Description of the task :: From the entries below, return only the lines starting at the one that contains "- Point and" and ending at the one that contains "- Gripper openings", exactly as they stand.
━━ Data shown
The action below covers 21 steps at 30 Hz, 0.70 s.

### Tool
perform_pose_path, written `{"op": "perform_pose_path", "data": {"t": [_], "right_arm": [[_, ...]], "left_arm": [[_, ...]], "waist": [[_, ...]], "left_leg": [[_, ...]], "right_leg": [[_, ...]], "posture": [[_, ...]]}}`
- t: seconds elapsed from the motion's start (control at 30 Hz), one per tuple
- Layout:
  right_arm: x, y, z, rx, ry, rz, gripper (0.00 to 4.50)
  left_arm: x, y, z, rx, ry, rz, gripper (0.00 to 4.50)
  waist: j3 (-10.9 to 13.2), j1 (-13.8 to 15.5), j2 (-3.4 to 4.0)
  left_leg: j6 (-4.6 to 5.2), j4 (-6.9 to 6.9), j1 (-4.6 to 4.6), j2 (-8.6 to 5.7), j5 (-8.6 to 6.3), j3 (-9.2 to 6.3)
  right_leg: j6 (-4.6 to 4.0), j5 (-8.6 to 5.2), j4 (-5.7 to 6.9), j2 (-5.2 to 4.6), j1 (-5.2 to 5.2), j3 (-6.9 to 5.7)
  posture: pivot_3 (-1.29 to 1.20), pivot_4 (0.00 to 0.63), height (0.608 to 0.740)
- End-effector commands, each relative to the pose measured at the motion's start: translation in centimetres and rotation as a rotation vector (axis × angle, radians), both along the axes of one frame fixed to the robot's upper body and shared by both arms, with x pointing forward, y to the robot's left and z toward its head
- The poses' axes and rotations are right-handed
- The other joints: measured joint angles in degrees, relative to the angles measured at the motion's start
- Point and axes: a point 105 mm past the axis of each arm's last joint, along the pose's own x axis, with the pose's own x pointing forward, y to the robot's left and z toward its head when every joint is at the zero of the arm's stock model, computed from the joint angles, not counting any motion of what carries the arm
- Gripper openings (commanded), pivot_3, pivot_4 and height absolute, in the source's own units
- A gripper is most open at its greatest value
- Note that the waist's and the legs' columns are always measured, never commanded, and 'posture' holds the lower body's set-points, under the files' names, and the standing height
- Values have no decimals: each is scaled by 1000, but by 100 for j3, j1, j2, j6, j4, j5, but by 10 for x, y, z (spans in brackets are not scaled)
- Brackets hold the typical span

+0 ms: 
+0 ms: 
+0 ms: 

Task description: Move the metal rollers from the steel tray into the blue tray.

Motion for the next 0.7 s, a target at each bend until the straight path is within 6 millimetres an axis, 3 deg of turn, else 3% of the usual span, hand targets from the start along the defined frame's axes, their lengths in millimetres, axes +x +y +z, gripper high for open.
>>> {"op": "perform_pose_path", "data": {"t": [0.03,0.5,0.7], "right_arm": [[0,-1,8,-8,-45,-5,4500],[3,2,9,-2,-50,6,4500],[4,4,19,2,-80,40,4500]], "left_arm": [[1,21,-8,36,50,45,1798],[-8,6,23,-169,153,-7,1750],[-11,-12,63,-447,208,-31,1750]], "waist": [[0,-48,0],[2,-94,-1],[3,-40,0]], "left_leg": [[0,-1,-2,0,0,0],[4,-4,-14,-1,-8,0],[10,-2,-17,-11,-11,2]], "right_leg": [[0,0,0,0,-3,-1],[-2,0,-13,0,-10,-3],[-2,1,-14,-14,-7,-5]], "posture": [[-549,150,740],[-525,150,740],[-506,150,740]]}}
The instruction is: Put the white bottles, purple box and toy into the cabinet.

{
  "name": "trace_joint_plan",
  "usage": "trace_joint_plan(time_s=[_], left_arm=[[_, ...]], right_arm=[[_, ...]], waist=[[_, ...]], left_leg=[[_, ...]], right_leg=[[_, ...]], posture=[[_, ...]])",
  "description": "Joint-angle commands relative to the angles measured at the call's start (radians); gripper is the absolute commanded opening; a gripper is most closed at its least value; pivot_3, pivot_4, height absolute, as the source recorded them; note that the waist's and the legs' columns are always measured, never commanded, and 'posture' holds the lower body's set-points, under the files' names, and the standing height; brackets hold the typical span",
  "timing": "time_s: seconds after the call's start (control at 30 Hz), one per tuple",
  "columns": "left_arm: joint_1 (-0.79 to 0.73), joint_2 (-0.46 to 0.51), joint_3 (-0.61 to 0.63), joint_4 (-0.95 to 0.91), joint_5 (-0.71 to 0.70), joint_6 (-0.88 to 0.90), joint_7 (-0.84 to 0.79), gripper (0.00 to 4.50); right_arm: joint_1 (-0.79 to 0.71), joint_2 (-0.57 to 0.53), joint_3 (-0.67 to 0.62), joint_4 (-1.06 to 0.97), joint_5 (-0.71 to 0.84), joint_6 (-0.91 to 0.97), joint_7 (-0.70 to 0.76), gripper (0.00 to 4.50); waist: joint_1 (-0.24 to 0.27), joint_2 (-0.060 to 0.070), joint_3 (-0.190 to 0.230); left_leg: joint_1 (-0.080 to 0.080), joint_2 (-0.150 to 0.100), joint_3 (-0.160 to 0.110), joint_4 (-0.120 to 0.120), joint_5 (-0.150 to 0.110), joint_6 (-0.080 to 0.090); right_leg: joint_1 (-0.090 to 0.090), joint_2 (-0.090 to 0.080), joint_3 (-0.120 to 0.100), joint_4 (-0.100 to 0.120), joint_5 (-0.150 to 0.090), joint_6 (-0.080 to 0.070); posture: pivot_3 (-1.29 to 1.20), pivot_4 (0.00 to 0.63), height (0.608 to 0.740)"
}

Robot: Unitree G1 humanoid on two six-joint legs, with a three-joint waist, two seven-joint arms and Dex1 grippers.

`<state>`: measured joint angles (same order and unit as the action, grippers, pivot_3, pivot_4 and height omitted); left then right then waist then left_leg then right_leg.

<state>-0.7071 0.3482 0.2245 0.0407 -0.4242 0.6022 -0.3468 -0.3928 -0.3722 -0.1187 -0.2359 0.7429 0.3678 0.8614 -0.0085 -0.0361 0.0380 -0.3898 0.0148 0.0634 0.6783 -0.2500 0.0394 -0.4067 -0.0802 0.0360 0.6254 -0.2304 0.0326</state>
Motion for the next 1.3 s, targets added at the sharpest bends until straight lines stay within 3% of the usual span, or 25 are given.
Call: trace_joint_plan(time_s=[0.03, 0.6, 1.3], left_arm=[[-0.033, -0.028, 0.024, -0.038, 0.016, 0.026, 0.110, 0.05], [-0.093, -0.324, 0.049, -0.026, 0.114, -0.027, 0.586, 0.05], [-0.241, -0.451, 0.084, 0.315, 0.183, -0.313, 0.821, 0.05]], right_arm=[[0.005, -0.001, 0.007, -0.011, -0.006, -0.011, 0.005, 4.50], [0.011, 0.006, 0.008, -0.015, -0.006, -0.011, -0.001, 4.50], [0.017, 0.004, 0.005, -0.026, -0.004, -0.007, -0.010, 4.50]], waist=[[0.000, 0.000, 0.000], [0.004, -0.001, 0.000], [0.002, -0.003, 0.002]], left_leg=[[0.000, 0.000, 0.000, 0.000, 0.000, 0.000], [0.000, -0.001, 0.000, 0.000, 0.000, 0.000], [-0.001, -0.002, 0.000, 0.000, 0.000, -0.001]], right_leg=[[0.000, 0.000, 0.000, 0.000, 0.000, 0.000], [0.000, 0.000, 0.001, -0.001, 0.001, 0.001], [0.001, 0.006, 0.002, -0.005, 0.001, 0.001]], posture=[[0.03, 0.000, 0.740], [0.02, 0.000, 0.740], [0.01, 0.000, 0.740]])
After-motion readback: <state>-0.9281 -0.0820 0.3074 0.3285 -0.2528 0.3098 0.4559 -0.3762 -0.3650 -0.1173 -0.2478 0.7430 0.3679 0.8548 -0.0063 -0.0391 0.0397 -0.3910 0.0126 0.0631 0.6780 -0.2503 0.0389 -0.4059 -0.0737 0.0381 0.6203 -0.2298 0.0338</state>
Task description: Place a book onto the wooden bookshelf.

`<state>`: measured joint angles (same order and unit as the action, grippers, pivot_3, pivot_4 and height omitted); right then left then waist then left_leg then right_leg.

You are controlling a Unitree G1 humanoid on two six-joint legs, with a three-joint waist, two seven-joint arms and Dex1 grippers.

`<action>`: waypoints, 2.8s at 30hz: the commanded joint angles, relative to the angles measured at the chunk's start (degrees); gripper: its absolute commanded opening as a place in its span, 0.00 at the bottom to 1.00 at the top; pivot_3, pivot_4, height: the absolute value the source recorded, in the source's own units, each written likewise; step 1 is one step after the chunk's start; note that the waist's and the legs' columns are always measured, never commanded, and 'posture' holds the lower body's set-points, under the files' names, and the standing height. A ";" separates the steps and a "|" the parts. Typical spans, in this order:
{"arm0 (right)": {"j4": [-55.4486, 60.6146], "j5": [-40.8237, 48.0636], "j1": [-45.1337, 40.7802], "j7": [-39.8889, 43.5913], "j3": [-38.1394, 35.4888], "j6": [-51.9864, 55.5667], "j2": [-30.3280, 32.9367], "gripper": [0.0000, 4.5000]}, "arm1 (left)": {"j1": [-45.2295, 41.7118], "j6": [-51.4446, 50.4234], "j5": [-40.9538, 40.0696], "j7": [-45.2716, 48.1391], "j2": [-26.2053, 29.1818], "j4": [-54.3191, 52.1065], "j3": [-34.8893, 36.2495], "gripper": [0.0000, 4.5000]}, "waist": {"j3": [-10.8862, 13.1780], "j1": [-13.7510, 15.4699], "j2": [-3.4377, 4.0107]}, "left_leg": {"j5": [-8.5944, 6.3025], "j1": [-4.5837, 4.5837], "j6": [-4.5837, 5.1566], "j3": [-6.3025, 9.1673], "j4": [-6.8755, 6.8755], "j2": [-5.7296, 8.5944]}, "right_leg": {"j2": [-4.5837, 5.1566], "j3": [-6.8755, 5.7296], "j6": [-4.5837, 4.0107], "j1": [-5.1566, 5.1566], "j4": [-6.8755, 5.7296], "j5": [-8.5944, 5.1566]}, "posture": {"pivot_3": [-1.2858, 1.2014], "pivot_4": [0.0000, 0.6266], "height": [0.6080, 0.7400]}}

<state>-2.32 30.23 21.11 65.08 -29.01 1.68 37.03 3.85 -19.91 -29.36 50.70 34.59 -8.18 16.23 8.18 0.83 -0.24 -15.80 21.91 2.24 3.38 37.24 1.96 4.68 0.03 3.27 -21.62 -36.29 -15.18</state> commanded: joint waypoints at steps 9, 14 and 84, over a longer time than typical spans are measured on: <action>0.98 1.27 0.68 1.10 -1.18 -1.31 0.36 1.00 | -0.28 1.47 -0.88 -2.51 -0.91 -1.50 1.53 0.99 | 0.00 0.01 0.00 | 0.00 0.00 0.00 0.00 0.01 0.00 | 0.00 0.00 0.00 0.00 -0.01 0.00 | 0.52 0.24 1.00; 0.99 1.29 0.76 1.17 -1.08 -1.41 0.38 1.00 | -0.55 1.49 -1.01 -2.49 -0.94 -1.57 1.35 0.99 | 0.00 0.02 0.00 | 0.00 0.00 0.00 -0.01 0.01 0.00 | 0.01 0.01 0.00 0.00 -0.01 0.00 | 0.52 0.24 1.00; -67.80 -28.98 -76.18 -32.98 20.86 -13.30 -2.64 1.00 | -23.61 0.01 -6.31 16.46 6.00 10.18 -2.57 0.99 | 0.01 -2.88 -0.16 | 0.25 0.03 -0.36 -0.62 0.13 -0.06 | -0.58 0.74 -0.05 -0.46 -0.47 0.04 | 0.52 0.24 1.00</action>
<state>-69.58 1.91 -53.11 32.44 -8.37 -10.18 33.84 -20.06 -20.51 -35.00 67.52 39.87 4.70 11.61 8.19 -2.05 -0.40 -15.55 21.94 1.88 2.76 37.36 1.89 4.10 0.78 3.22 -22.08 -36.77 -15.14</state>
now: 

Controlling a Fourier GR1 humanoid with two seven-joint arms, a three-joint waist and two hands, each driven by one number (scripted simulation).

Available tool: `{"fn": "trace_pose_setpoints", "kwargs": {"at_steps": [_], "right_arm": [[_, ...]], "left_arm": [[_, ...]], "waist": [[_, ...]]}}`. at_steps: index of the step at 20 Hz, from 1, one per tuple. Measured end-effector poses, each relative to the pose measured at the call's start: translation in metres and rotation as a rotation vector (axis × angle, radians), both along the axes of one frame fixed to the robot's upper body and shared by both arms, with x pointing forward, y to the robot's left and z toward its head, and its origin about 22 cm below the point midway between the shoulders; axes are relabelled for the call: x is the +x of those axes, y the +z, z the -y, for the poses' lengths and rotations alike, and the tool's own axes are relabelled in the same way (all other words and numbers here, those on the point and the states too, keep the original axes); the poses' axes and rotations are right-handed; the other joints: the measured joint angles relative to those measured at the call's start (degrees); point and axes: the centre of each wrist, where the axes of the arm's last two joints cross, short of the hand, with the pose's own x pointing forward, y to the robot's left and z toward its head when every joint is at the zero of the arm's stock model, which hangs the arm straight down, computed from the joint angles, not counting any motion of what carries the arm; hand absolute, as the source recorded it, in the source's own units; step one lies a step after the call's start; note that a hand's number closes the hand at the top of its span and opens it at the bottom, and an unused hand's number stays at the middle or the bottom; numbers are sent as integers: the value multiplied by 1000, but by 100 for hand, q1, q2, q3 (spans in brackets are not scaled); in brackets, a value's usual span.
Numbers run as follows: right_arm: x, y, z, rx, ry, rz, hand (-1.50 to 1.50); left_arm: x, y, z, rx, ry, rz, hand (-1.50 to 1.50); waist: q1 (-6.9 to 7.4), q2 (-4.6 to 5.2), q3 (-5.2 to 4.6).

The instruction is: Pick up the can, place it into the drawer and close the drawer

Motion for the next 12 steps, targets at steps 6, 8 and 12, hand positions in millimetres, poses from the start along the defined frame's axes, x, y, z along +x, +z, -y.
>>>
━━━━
Result of the exercise ::
- Point and axes: a point 105 mm past the axis of each arm's last joint, along the pose's own x axis, with the pose's own x pointing forward, y to the robot's left and z toward its head when every joint is at the zero of the arm's stock model, computed from the joint angles, not counting any motion of what carries the arm
- Gripper openings (commanded), pivot_3, pivot_4 and height absolute, in the source's own units

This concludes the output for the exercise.